Records from a collection |
________

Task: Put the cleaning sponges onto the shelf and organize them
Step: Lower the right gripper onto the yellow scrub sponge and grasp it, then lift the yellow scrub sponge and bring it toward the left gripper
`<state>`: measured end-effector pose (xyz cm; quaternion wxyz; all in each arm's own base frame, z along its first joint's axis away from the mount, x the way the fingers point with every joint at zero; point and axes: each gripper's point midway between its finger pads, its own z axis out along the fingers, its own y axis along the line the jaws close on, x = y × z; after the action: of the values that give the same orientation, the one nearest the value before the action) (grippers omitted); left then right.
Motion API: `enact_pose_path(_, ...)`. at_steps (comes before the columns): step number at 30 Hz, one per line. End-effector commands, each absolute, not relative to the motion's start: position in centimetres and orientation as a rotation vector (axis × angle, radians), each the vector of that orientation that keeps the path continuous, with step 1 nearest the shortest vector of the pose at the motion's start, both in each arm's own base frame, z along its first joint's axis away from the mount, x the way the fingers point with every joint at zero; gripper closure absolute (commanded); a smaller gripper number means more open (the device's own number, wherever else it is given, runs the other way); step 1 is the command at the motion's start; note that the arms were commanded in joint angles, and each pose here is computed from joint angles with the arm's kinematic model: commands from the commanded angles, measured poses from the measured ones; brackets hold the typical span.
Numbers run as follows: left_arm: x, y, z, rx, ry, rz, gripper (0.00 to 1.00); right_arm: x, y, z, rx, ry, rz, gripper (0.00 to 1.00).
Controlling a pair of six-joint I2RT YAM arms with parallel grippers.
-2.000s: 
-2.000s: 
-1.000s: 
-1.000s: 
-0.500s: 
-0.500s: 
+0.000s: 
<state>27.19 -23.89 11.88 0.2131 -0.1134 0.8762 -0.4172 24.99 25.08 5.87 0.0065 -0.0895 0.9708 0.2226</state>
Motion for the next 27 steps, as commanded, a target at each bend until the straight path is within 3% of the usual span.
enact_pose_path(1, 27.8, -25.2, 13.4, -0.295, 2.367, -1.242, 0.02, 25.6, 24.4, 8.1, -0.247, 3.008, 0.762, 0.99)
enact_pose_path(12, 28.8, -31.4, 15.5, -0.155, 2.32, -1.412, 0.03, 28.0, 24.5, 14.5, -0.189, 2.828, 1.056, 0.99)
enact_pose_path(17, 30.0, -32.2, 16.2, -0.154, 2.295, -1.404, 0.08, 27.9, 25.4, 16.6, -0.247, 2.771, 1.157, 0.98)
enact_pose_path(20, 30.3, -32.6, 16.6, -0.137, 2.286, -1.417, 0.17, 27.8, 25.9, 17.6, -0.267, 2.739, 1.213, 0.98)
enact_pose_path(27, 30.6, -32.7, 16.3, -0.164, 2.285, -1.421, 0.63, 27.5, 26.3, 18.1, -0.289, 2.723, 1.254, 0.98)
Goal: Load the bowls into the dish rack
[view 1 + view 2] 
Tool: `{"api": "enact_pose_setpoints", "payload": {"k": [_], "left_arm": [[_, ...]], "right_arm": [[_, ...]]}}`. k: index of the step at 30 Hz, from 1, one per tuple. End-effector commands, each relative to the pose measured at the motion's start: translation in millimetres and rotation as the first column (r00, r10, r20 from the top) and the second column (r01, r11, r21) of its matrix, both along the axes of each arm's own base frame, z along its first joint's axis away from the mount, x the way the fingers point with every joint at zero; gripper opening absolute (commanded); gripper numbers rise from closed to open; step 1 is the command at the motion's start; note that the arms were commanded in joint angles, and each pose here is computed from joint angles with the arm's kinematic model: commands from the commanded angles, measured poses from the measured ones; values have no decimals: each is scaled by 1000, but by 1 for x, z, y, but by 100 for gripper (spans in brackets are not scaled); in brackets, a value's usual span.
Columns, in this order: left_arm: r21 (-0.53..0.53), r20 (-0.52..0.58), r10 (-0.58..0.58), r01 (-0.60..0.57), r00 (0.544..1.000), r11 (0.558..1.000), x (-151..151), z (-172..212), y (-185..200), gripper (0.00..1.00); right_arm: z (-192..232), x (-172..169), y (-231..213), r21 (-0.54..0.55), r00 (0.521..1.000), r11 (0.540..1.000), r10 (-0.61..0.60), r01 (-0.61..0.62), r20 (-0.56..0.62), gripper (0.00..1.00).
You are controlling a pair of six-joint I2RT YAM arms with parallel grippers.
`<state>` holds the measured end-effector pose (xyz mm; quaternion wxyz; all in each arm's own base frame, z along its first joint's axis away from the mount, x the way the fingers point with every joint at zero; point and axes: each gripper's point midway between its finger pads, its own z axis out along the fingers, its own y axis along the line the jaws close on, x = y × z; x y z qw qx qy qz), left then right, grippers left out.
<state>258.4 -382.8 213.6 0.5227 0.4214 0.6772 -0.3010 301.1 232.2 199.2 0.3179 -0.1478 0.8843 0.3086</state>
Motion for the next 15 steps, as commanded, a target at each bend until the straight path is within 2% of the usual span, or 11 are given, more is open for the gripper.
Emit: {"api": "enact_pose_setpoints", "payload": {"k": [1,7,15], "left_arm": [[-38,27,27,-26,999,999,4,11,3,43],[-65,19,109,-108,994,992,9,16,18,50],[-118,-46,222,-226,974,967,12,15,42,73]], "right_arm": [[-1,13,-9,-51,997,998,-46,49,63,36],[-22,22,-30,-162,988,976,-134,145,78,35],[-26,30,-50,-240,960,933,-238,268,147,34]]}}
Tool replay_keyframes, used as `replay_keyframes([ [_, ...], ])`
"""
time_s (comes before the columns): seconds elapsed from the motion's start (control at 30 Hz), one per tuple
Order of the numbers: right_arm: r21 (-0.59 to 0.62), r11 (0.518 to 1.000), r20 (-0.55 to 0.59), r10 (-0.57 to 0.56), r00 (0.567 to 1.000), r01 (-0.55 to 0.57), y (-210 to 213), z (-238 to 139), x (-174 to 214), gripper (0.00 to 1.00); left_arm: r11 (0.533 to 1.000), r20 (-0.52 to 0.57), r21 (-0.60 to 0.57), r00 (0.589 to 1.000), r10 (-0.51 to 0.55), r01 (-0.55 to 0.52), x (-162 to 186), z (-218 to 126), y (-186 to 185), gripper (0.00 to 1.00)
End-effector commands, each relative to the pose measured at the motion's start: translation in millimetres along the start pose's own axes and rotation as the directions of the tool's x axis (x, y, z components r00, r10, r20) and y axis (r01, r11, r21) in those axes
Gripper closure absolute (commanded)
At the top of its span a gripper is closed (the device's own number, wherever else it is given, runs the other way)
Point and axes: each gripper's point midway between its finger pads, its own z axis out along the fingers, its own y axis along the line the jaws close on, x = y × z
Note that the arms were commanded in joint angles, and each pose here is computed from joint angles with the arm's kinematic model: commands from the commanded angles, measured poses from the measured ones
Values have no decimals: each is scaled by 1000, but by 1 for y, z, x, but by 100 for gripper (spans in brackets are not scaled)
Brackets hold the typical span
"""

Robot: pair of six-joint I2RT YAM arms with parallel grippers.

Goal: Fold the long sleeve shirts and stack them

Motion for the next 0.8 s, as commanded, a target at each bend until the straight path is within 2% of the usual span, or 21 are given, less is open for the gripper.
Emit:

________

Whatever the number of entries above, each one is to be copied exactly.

Problem solution |
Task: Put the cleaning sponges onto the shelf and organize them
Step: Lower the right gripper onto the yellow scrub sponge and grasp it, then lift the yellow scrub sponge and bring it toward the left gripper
`<state>`: measured end-effector pose (xyz cm; quaternion wxyz; all in each arm's own base frame, z along its first joint's axis away from the mount, x the way the fingers point with every joint at zero; point and axes: each gripper's point midway between its finger pads, its own z axis out along the fingers, its own y axis along the line the jaws close on, x = y × z; after the action: of the values that give the same orientation, the one nearest the value before the action) (grippers omitted); left then right.
Motion API: `enact_pose_path(_, ...)`. at_steps (comes before the columns): step number at 30 Hz, one per line. End-effector commands, each absolute, not relative to the motion's start: position in centimetres and orientation as a rotation vector (axis × angle, radians), each the vector of that orientation that keeps the path continuous, with step 1 nearest the shortest vector of the pose at the motion's start, both in each arm's own base frame, z along its first joint's axis away from the mount, x the way the fingers point with every joint at zero; gripper closure absolute (commanded); a smaller gripper number means more open (the device's own number, wherever else it is given, runs the other way); step 1 is the command at the motion's start; note that the arms were commanded in joint angles, and each pose here is computed from joint angles with the arm's kinematic model: commands from the commanded angles, measured poses from the measured ones; brackets hold the typical span.
Numbers run as follows: left_arm: x, y, z, rx, ry, rz, gripper (0.00 to 1.00); right_arm: x, y, z, rx, ry, rz, gripper (0.00 to 1.00).
Controlling a pair of six-joint I2RT YAM arms with parallel grippers.
-2.000s: 
-2.000s: 
-1.000s: 
-1.000s: 
-0.500s: 
-0.500s: 
+0.000s: 
<state>27.19 -23.89 11.88 0.2131 -0.1134 0.8762 -0.4172 24.99 25.08 5.87 0.0065 -0.0895 0.9708 0.2226</state>
Motion for the next 27 steps, as commanded, a target at each bend until the straight path is within 3% of the usual span.
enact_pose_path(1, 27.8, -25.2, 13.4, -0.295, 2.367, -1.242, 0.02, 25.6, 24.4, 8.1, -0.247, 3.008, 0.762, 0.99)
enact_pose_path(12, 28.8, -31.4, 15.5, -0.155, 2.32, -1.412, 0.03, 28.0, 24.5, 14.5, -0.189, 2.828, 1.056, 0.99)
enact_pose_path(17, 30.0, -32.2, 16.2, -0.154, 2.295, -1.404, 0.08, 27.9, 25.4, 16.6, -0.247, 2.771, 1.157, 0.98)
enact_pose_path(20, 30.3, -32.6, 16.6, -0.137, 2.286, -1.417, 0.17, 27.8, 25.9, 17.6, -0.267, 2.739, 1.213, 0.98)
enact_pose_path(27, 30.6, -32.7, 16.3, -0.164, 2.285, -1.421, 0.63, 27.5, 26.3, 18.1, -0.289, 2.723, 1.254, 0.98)
Goal: Load the bowls into the dish rack
[view 1 + view 2] 
Tool: `{"api": "enact_pose_setpoints", "payload": {"k": [_], "left_arm": [[_, ...]], "right_arm": [[_, ...]]}}`. k: index of the step at 30 Hz, from 1, one per tuple. End-effector commands, each relative to the pose measured at the motion's start: translation in millimetres and rotation as the first column (r00, r10, r20 from the top) and the second column (r01, r11, r21) of its matrix, both along the axes of each arm's own base frame, z along its first joint's axis away from the mount, x the way the fingers point with every joint at zero; gripper opening absolute (commanded); gripper numbers rise from closed to open; step 1 is the command at the motion's start; note that the arms were commanded in joint angles, and each pose here is computed from joint angles with the arm's kinematic model: commands from the commanded angles, measured poses from the measured ones; values have no decimals: each is scaled by 1000, but by 1 for x, z, y, but by 100 for gripper (spans in brackets are not scaled); in brackets, a value's usual span.
Columns, in this order: left_arm: r21 (-0.53..0.53), r20 (-0.52..0.58), r10 (-0.58..0.58), r01 (-0.60..0.57), r00 (0.544..1.000), r11 (0.558..1.000), x (-151..151), z (-172..212), y (-185..200), gripper (0.00..1.00); right_arm: z (-192..232), x (-172..169), y (-231..213), r21 (-0.54..0.55), r00 (0.521..1.000), r11 (0.540..1.000), r10 (-0.61..0.60), r01 (-0.61..0.62), r20 (-0.56..0.62), gripper (0.00..1.00).
You are controlling a pair of six-joint I2RT YAM arms with parallel grippers.
`<state>` holds the measured end-effector pose (xyz mm; quaternion wxyz; all in each arm's own base frame, z along its first joint's axis away from the mount, x the way the fingers point with every joint at zero; point and axes: each gripper's point midway between its finger pads, its own z axis out along the fingers, its own y axis along the line the jaws close on, x = y × z; x y z qw qx qy qz), left then right, grippers left out.
<state>258.4 -382.8 213.6 0.5227 0.4214 0.6772 -0.3010 301.1 232.2 199.2 0.3179 -0.1478 0.8843 0.3086</state>
Motion for the next 15 steps, as commanded, a target at each bend until the straight path is within 2% of the usual span, or 11 are given, more is open for the gripper.
Emit: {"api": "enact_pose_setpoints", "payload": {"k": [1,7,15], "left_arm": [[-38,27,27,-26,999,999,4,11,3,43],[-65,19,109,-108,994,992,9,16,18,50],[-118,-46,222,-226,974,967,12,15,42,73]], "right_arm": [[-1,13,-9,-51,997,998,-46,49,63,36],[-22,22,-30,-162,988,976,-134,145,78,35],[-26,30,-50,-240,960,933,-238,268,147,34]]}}
Tool replay_keyframes, used as `replay_keyframes([ [_, ...], ])`
"""
time_s (comes before the columns): seconds elapsed from the motion's start (control at 30 Hz), one per tuple
Order of the numbers: right_arm: r21 (-0.59 to 0.62), r11 (0.518 to 1.000), r20 (-0.55 to 0.59), r10 (-0.57 to 0.56), r00 (0.567 to 1.000), r01 (-0.55 to 0.57), y (-210 to 213), z (-238 to 139), x (-174 to 214), gripper (0.00 to 1.00); left_arm: r11 (0.533 to 1.000), r20 (-0.52 to 0.57), r21 (-0.60 to 0.57), r00 (0.589 to 1.000), r10 (-0.51 to 0.55), r01 (-0.55 to 0.52), x (-162 to 186), z (-218 to 126), y (-186 to 185), gripper (0.00 to 1.00)
End-effector commands, each relative to the pose measured at the motion's start: translation in millimetres along the start pose's own axes and rotation as the directions of the tool's x axis (x, y, z components r00, r10, r20) and y axis (r01, r11, r21) in those axes
Gripper closure absolute (commanded)
At the top of its span a gripper is closed (the device's own number, wherever else it is given, runs the other way)
Point and axes: each gripper's point midway between its finger pads, its own z axis out along the fingers, its own y axis along the line the jaws close on, x = y × z
Note that the arms were commanded in joint angles, and each pose here is computed from joint angles with the arm's kinematic model: commands from the commanded angles, measured poses from the measured ones
Values have no decimals: each is scaled by 1000, but by 1 for y, z, x, but by 100 for gripper (spans in brackets are not scaled)
Brackets hold the typical span
"""

Robot: pair of six-joint I2RT YAM arms with parallel grippers.

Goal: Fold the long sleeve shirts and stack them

Motion for the next 0.8 s, as commanded, a target at each bend until the straight path is within 2% of the usual span, or 21 are given, less is open for the gripper.
Emit:

Nothing further belongs to this answer.